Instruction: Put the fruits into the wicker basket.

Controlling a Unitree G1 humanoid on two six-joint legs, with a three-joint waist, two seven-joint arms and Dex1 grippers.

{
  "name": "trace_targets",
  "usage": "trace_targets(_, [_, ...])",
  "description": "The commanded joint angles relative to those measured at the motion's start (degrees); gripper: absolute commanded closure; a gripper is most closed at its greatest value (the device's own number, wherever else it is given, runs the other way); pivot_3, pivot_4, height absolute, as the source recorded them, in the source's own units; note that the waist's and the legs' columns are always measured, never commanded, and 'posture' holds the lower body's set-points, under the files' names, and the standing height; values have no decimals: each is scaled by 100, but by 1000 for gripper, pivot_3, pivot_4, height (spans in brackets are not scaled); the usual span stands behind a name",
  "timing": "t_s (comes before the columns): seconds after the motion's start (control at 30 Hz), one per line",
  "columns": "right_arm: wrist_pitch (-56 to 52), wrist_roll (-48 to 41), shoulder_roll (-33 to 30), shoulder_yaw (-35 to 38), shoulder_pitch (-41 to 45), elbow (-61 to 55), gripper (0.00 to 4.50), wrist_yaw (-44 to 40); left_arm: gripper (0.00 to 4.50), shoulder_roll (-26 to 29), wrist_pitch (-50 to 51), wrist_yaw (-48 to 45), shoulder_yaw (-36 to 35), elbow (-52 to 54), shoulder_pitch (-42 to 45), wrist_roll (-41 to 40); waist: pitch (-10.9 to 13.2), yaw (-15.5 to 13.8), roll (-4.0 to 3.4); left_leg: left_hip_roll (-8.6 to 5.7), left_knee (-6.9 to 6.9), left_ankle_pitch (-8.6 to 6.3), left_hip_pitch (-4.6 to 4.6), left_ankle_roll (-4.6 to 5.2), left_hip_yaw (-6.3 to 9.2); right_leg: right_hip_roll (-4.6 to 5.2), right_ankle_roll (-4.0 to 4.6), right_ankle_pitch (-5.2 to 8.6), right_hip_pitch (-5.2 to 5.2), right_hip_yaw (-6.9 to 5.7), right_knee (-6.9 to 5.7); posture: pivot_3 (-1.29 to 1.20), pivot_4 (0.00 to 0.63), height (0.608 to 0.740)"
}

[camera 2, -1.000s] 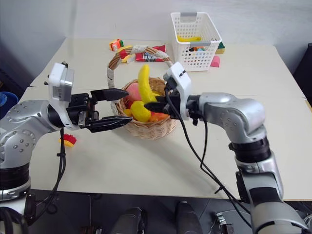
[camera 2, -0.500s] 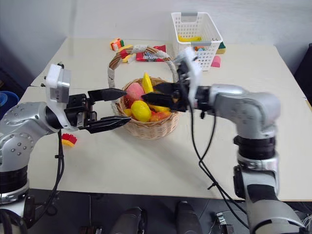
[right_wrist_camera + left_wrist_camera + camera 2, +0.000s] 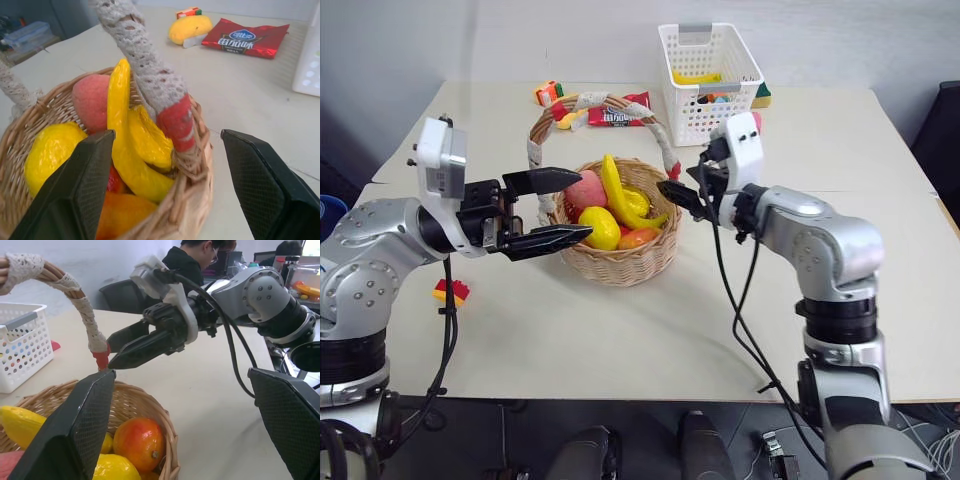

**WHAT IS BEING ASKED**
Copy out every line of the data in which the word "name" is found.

**OUTPUT OF THE TASK**
  "name": "trace_targets",
  "description": "The commanded joint angles relative to those measured at the motion's start (degrees); gripper: absolute commanded closure; a gripper is most closed at its greatest value (the device's own number, wherever else it is given, runs the other way); pivot_3, pivot_4, height absolute, as the source recorded them, in the source's own units; note that the waist's and the legs' columns are always measured, never commanded, and 'posture' holds the lower body's set-points, under the files' names, and the standing height; values have no decimals: each is scaled by 100, but by 1000 for gripper, pivot_3, pivot_4, height (spans in brackets are not scaled); the usual span stands behind a name",

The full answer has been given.